America First, Americans Last

by Gracchus

Tiberius GracchusOf all the deplorable things Donald Trump has done in his utterly despicable personal and public life—the incessant lying, the serial marital infidelities, the predatory sexual misbehavior, the bankruptcies and shady business dealings, the hateful rhetoric of his presidential campaign—his decision to withdraw from the Paris Climate Accord, announced just a few hours ago, is by far the most shameful and consequential.

This decision isolates the United States from the rest of the world and cements the perception that our word, and the word of our president, cannot be trusted.  It surrenders to China and Europe technological and economic leadership in the inevitable effort to combat climate change.  Worse than any of that, it condemns generations of Americans, and many others, to a dark and dismal future—a future of storms and famines, droughts and pestilence, environmental catastrophe and economic collapse.

Trump’s excuses for taking this inexcusable step are three:

First, that climate change is a hoax, perpetrated by the Chinese to disadvantage American industry.

Second, that the Paris Climate Accord is specifically “unfair” to the United States and a “job killer.”

Third, that withdrawal from the accord, as well as rolling back environmental regulations in general, will unfetter American business, unleash our economy, and restore millions of jobs.

None of these contemptible excuses is even remotely close to being true.  The only “hoax” in all of this is Donald Trump pretending that such excuses resemble reality.
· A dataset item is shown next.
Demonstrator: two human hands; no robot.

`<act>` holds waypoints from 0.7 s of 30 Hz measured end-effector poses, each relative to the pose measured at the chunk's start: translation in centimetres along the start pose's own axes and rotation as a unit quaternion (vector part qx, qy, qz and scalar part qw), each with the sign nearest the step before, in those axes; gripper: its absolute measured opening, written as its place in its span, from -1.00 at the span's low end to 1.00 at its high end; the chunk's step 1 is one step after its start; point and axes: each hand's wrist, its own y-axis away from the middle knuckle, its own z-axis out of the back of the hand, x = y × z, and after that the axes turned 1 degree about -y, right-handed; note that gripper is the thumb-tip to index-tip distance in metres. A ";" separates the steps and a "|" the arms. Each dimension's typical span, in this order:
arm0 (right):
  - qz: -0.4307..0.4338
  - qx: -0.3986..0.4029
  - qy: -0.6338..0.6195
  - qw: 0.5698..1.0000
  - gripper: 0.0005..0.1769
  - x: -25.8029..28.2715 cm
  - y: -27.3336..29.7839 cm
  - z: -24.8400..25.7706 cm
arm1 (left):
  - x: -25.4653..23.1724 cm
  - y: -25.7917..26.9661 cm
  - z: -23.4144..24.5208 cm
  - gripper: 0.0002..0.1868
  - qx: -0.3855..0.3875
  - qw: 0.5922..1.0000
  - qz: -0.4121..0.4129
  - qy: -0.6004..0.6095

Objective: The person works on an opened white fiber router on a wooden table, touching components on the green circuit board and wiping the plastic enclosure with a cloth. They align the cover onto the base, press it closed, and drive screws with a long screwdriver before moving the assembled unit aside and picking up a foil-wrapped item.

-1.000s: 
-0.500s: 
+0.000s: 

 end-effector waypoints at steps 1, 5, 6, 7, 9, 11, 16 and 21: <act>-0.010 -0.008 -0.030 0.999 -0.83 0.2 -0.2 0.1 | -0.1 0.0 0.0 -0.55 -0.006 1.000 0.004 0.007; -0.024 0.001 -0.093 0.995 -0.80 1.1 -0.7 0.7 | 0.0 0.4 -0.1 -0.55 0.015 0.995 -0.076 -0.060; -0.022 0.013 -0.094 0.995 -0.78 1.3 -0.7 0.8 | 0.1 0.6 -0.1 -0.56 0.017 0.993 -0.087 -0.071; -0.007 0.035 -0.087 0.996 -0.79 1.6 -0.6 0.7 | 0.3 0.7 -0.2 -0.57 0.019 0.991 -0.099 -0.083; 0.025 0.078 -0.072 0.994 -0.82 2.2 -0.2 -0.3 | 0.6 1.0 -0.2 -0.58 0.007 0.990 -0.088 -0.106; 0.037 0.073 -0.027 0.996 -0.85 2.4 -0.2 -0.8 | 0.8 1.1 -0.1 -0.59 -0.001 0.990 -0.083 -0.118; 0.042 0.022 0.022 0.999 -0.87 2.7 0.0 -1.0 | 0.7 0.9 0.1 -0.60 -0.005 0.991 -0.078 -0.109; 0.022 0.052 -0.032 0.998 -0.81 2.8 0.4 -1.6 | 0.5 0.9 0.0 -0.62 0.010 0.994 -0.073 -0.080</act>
Climate change deniers—like Trump himself, Scott Pruitt, his new head of the EPA, Oklahoma Senator Jim Inhofe, and countless other cowardly Republican politicians—can splice and dice the facts all they want, but the scientific evidence regarding the causes and dangers of climate change has been incontestably obvious for decades.  When even Exxon Mobile admits to the reality of this evidence, only idiots or fools would continue to deny it.  The Trump administration, however, seems to be populated by plenty of both.

The Paris Accord is in no way “unfair” to the United States.  Its stipulations are voluntary, the targets set by individual countries are up to them, and, under its terms, all nations are completely free, without penalty, to change the targets they have set for themselves.  If there is any “unfairness” in the agreement, it is that the United States of America gets, if not a free, then a heavily discounted ride.  Despite all the progress we have made, we are still the most egregious polluter on the planet.  On a per capita basis, we use more energy than any other nation, our CO2 emissions are second only to Canada’s, and Americans consume more of the planet’s natural resources, by far, than anyone else.   If the Paris Accord actually placed a disproportionate burden on the United States—which it does not—such a burden would, by any reasonable moral calculus, be “fair.”

Finally, the claim that our withdrawal from the Paris Accord will free American business from a Procrustean bed of “job killing” environmental regulations, thereby unleashing a “job creating” economic boom, is ludicrous on its face.  Not only is the accord not a job killer, it is a job creator.  The number of clean-energy jobs in the United States is already five times larger than the number of the jobs in the fossil fuel industry, and that gap would inevitably widen, as it has elsewhere in the world, if we stayed the course.

The Europeans are well ahead of us in developing alternative energy technologies, the Chinese are plunging in, and even the Indians, who, despite their tremendous coal reserves, are belatedly beginning to catch up.  No matter what Trump and his sycophants may say or wish us to believe, the future does not reside in dirty sources of energy that destroy the environment and endanger the planet.  Most of the other nations in the world have chosen another, cleaner course, precisely because any other choice is unsustainable.

We must therefore ask ourselves why Donald Trump, in our name but without our consent, has chosen otherwise.  It is certainly not because of the excuses mentioned earlier, which are plainly bogus.  So, there must be another reason, and to discover that reason, we don’t have to look very far.

Trump’s decision is merely the latest corrupt act by a President whose personal corruption is all but unprecedented in our history.   His  decision to withdraw from the Paris Climate Accord is nothing more than a pay-back to major Republican donors—in particular, to Charles and David Koch and to Trump’s own Secretary of the Treasury, Wilbur Ross, whose enormous personal wealth is tied to coal.

These astonishingly wealthy people, whose influence on Republican politics is limitless, are sitting on assets that will inevitably lose value as the world moves away from fossil fuels.  Although these people are fundamentally evil, they are not stupid.  They can see quite clearly what the future holds.  To extract every last penny of profit from the assets that undergird their wealth, they must stretch the life expectancy of those assets.  Every day a cancer-causing coal mine stays open, every day a planet-polluting oil well continues to pump, is a day people like the Koch brothers and Wilbur Ross get richer.

That is what lies behind Donald Trump’s decision.  It isn’t about making America great or first.  It’s about putting the interests of ordinary Americans last—after the interests of a few, very rich Republicans have been served.